Cet éditorial, on dirait l'un de nos communiqués...
L'Afrique enchantée de Nicolas Sarkozy
Vous êtes tous des amis ", a répété Nicolas Sarkozy aux représentants de 51 des 53 Etats d'Afrique réunis à Nice, les 31 mai et 1er juin, pour le 25e sommet Afrique-France. Le président français avait envisagé, un moment, de supprimer ces grand-messes créées sous Georges Pompidou et qu'il jugeait sans autre utilité que d'afficher l'ascendant de Paris sur ses anciennes colonies. Il s'est finalement bien gardé de le faire.
En s'affichant de préférence avec le président sud-africain, Jacob Zuma, et le premier ministre éthiopien, Meles Zenawi, plutôt qu'avec des chefs d'Etat francophones, M. Sarkozy s'est habilement posé en interlocuteur privilégié et en avocat de tout un continent à l'avenir prometteur. Il le fait à un moment où le poids économique et diplomatique de la France est battu en brèche, par la Chine, l'Inde ou le Brésil notamment. Mais, en réalité, ce changement d'ordonnancement n'a été que cosmétique. Depuis des années déjà, la réunion surannée de la famille françafricaine s'est élargie à tout le continent. Le président français n'a fait qu'ouvrir à tous les invités le " dîner des amis ", jusque-là réservé aux seuls chefs d'Etat francophones.
Formellement, le pari est réussi. Non seulement les " nouveaux amis " africains de la France comptent parmi les locomotives économiques du continent, mais, du fait de l'absence de passé colonial avec Paris, ils sont aptes à entretenir la relation " décomplexée " dont le président rêve avec l'Afrique.
Dans sa distribution de compliments et d'encouragements, Nicolas Sarkozy n'a oublié personne, ni les militaires putschistes, ni les potentats corrompus, ni les fils de président mal élus, ni les satrapes pourchassant opposants et journalistes.
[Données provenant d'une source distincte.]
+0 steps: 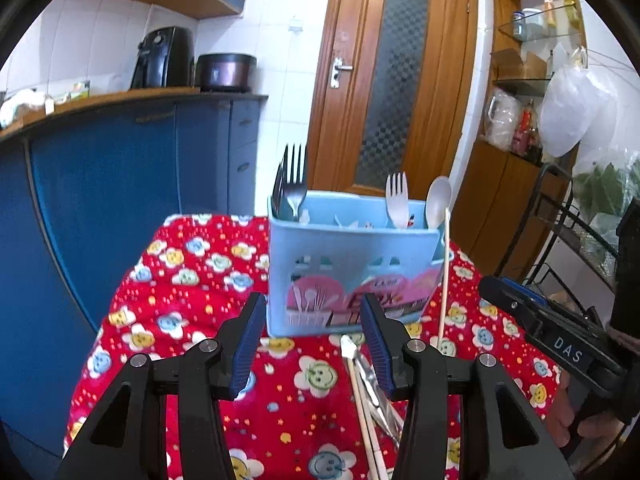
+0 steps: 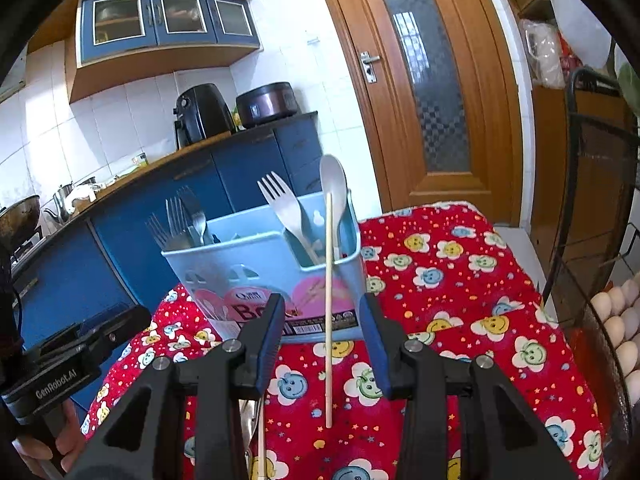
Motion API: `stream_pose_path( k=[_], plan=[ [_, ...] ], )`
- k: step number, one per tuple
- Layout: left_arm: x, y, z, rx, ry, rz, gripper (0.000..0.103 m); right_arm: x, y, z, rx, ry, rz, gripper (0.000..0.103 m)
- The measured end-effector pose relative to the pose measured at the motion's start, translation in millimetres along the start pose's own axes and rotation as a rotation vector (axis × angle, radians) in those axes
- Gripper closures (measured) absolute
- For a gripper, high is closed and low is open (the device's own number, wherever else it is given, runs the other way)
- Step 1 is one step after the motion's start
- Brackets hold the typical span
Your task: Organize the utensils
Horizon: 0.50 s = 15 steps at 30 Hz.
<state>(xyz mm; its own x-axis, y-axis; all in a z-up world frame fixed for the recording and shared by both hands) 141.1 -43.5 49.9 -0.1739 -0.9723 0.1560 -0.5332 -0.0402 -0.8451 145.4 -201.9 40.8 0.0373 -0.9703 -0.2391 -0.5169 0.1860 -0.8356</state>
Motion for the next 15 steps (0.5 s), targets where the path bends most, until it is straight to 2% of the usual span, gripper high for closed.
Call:
stream_pose_path(
  k=[15],
  plan=[
    [-10.3,28.5,32.7,-0.09,-0.021,-0.022,0.053,9.0,6.5,36.2,-0.08,-0.007,0.004,0.061]
  ],
)
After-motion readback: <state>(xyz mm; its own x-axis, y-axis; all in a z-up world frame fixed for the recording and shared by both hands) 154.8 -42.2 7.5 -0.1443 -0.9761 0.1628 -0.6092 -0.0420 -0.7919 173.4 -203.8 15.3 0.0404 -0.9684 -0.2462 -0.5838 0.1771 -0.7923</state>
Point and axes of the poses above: each gripper's, at about its wrist camera, not at the fingertips, and z roughly the way its jaws point, x to its right, y to its underside, the point moved 7 cm from there along z, roughly the way its jaws point, and after that the axes turned 1 degree about -z, right-handed, at the moved point
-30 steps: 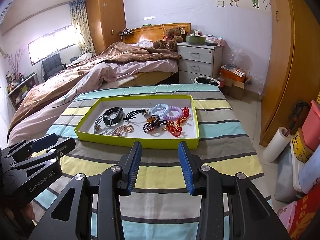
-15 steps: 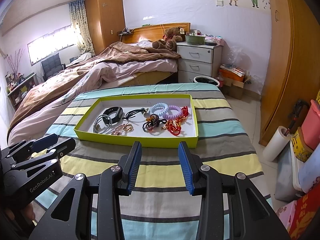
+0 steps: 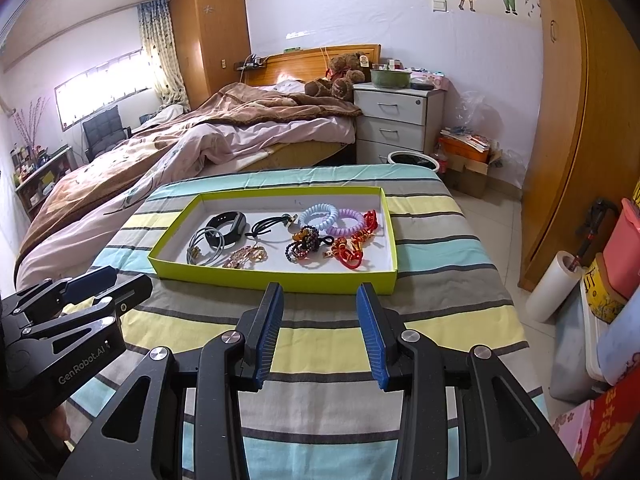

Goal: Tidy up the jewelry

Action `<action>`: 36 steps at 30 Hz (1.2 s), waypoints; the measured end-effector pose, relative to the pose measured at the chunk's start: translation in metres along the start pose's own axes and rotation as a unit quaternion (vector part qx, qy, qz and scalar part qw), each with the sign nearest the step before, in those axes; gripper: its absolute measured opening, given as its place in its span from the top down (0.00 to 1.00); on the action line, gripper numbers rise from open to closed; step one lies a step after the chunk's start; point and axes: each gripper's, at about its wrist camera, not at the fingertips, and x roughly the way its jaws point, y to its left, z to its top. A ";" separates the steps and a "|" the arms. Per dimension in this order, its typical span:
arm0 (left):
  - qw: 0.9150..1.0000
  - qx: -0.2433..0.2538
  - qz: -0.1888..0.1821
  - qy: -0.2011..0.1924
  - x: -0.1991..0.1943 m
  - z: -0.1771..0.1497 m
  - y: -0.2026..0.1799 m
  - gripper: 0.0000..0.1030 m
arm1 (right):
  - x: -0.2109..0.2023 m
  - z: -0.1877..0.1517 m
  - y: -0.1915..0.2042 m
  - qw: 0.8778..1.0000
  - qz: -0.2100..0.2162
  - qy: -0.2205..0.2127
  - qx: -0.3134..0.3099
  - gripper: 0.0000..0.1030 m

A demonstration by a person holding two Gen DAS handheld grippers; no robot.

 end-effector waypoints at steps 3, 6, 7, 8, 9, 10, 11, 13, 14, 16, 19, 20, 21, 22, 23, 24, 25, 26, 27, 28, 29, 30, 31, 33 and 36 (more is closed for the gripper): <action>1.000 0.002 0.001 0.000 0.000 0.000 0.000 0.56 | 0.000 -0.001 0.000 1.000 -0.001 0.000 -0.001 0.62; 1.000 0.001 -0.001 0.001 0.000 -0.001 0.001 0.56 | 0.000 0.000 0.000 1.000 0.000 0.000 0.000 0.62; 1.000 0.001 0.000 0.002 0.001 -0.001 0.001 0.56 | 0.001 -0.001 0.000 1.000 0.000 0.001 0.000 0.62; 1.000 0.002 0.001 0.002 0.001 -0.001 0.001 0.56 | 0.001 -0.001 0.000 1.000 -0.001 0.001 0.000 0.62; 1.000 0.003 0.001 0.001 0.000 0.000 0.001 0.56 | 0.001 -0.001 0.000 1.000 -0.001 0.001 0.000 0.62; 1.000 0.002 0.000 0.002 0.000 0.000 0.001 0.56 | 0.001 -0.001 0.000 1.000 -0.001 0.001 0.000 0.62; 1.000 0.001 0.000 0.003 0.001 0.000 0.001 0.56 | 0.001 -0.001 0.000 1.000 -0.001 0.002 0.000 0.62; 1.000 0.001 -0.001 0.003 0.001 0.000 0.001 0.56 | 0.001 -0.002 0.000 1.000 -0.001 0.001 0.001 0.62; 1.000 0.001 0.000 0.004 0.001 -0.001 0.002 0.56 | 0.001 -0.002 0.000 1.000 -0.001 0.002 0.001 0.62; 1.000 0.002 0.001 0.004 0.001 0.000 0.001 0.56 | 0.001 -0.002 0.000 1.000 -0.002 0.002 -0.001 0.62; 1.000 0.002 0.002 0.006 0.001 0.000 0.001 0.56 | 0.001 -0.002 0.000 1.000 -0.002 0.002 0.000 0.62; 1.000 0.002 0.001 0.006 0.001 0.000 0.001 0.56 | 0.001 -0.002 0.000 1.000 -0.001 0.002 0.000 0.62; 1.000 0.001 0.000 0.006 0.000 0.000 0.001 0.56 | 0.001 -0.001 0.000 1.000 -0.001 0.002 0.000 0.62; 1.000 0.001 0.000 0.006 0.000 0.001 0.001 0.56 | 0.001 -0.002 0.000 1.000 -0.001 0.002 0.000 0.62; 1.000 0.002 0.002 0.006 0.001 0.001 0.001 0.56 | 0.001 -0.002 0.000 1.000 -0.002 0.002 0.000 0.62; 1.000 0.000 0.002 0.006 0.000 0.001 0.001 0.56 | 0.001 -0.001 0.000 1.000 -0.002 0.002 0.000 0.62; 1.000 0.000 0.001 0.006 0.001 0.001 0.001 0.56 | 0.002 -0.002 0.000 1.000 -0.002 0.003 0.000 0.62; 1.000 0.001 0.001 0.007 0.002 0.002 0.001 0.56 | 0.002 -0.002 0.000 1.000 -0.001 0.003 0.000 0.62; 1.000 0.001 0.000 0.007 0.002 0.001 0.000 0.56 | 0.002 -0.002 -0.001 1.000 -0.001 0.003 0.000 0.62; 1.000 0.001 -0.001 0.007 0.002 0.002 0.000 0.56 | 0.002 -0.002 -0.001 1.000 -0.002 0.003 0.000 0.62; 1.000 0.001 -0.002 0.007 0.001 0.002 0.000 0.56 | 0.003 -0.002 -0.001 1.000 -0.002 0.004 0.000 0.62; 1.000 0.002 -0.002 0.006 0.001 0.002 -0.001 0.56 | 0.003 -0.002 -0.001 1.000 -0.002 0.003 0.000 0.62; 1.000 0.003 -0.002 0.006 0.001 0.002 -0.002 0.56 | 0.003 -0.002 -0.001 1.000 -0.002 0.003 0.000 0.62; 1.000 0.005 -0.004 0.006 0.001 0.002 -0.003 0.56 | 0.003 -0.003 -0.001 1.000 -0.001 0.004 0.000 0.62; 1.000 0.005 -0.006 0.008 0.001 0.001 -0.003 0.56 | 0.003 -0.003 -0.001 1.000 -0.002 0.005 0.001 0.62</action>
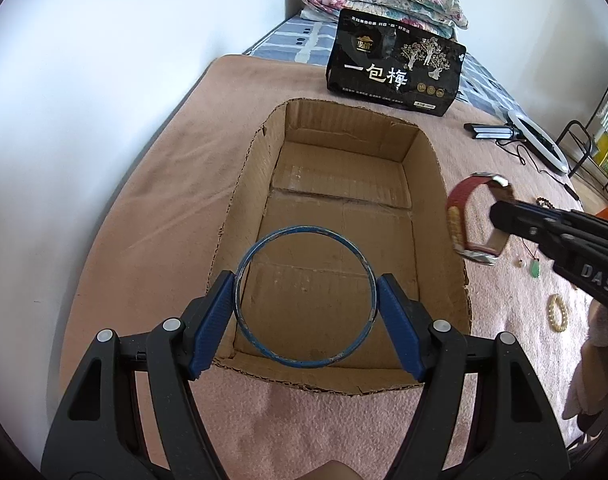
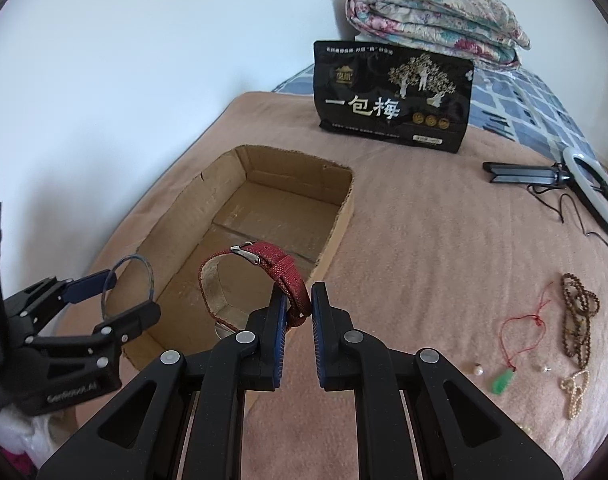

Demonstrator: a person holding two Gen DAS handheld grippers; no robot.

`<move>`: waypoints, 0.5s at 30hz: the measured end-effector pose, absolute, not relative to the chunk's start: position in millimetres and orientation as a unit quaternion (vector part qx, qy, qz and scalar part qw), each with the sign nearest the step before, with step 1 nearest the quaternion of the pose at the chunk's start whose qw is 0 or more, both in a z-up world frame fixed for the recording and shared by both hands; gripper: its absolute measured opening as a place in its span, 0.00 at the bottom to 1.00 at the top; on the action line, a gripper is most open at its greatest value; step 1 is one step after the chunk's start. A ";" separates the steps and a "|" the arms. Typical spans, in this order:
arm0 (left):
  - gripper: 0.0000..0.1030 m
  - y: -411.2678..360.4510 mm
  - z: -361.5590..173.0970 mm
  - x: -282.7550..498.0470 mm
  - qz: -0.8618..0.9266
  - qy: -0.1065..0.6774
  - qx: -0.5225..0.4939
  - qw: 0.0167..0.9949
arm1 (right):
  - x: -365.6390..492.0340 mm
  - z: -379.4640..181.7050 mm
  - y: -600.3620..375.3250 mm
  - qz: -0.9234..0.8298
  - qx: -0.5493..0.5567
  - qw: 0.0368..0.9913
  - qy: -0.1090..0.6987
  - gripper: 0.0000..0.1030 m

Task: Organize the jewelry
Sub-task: 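Carry the bangle and watch into the cardboard box and open both tools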

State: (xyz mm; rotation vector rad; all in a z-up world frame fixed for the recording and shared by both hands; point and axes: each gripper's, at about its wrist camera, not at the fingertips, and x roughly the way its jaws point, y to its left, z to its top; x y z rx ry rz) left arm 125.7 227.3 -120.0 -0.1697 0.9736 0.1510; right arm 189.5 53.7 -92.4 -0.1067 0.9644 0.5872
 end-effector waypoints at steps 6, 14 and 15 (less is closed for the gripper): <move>0.71 228.1 -125.5 129.4 0.067 0.474 -0.086 0.874 | 195.6 -98.3 62.0 0.283 -0.048 0.838 0.464 0.10; 0.72 229.0 -126.7 130.0 0.068 0.477 -0.091 0.872 | 200.6 -100.4 65.2 0.290 -0.040 0.832 0.470 0.16; 0.72 229.4 -126.9 130.4 0.069 0.478 -0.092 0.871 | 200.7 -100.5 65.3 0.293 -0.038 0.831 0.471 0.22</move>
Le président français s'est fait fort de plaider pour l'entrée de l'Afrique au Conseil de sécurité des Nations unies et le financement de la lutte contre le réchauffement climatique. Mais il a fallu le Sud-Africain Jacob Zuma pour s'émouvoir de la présence, sur invitation française, des chefs des juntes de Guinée et du Niger, et du mauvais exemple ainsi donné à l'Afrique.
Certes, un sommet international n'est pas une réunion de belles âmes. Mais, vingt ans après le discours de La Baule de François Mitterrand, qui prétendait promouvoir la démocratie en Afrique, la France n'a toujours pas de politique ni même de message clairs dans un domaine où les représentants des sociétés civiles africaines, au-delà d'élections formelles souvent bâclées, réclament des avancées au quotidien et un soutien international.
A Nice, des expressions comme " élections volées ", " corruption ", " captation des richesses " ont été bannies. Restait une sorte d'Afrique enchantée, celle des " amis " de Nicolas Sarkozy. " A quoi sert-il d'être amis si l'on n'évoque pas les sujets qui fâchent ? ", aime interroger M. Sarkozy. La véritable défense du continent passe aussi par la fin des amitiés douteuses et la rupture du silence sur les pratiques prédatrices. Elle suppose le soutien aux Africains qui luttent pour les libertés démocratiques.